::: RECORDS SUPPLIED

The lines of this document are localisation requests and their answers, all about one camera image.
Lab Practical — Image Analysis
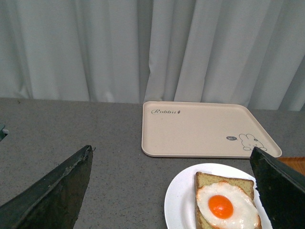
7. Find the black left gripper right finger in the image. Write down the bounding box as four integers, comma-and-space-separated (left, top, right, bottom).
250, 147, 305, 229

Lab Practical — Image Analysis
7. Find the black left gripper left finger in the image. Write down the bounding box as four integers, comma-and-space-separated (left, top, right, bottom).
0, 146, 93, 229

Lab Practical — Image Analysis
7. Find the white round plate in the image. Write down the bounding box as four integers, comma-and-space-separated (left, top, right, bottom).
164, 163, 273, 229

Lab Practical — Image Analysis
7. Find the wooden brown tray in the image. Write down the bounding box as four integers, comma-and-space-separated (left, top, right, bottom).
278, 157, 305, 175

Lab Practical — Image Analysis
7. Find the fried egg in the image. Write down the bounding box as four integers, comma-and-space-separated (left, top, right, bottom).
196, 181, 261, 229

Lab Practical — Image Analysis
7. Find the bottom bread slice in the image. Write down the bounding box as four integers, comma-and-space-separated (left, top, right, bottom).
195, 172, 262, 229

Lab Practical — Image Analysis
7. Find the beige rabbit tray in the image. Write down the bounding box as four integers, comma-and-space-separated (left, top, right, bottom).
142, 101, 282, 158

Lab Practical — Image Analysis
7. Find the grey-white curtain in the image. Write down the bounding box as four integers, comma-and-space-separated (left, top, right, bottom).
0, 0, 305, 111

::::::
::: RECORDS SUPPLIED

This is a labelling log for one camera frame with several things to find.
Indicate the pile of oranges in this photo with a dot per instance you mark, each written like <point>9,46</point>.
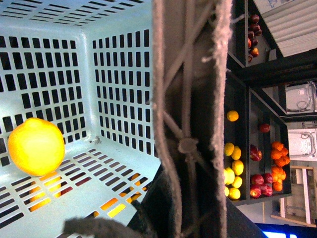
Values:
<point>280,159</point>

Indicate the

::::::
::: RECORDS SUPPLIED

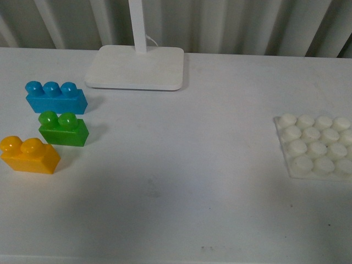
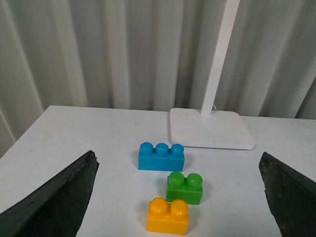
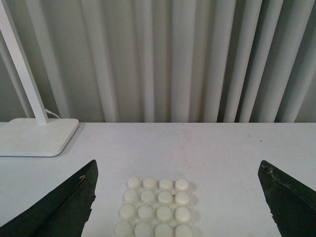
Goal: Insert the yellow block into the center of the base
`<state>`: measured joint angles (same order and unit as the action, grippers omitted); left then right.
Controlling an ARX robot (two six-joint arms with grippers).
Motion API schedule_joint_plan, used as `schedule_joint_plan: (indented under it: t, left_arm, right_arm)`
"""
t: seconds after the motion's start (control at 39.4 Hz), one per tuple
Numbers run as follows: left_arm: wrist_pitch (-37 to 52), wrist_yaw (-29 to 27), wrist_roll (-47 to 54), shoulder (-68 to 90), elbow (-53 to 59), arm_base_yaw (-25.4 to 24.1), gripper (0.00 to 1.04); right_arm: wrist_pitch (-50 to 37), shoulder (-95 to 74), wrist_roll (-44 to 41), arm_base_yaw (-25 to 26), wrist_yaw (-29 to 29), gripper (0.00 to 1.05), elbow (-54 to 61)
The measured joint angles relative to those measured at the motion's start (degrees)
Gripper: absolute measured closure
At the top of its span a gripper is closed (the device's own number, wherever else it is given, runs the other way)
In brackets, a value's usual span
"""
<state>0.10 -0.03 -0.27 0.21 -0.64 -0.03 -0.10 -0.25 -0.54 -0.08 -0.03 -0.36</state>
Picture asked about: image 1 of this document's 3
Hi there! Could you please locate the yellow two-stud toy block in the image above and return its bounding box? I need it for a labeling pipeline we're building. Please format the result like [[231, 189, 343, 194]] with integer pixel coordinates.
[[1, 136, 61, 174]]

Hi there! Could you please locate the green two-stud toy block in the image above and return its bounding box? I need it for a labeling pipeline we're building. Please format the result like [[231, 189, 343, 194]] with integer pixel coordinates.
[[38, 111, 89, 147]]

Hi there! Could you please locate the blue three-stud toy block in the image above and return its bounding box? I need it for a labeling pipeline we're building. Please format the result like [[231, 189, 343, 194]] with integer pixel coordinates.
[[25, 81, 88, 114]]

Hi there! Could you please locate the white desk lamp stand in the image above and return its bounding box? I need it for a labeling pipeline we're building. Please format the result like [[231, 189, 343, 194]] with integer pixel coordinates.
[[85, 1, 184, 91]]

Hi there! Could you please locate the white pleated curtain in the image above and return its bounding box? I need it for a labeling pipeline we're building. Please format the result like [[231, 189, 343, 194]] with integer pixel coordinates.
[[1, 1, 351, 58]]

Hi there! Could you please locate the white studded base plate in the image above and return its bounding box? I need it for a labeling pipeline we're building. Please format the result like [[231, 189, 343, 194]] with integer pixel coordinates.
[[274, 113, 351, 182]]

::::::

WORK TO BE COMPLETED: Your answer must be the number of lines above that contain the word "about", stated alone.

RESULT: 2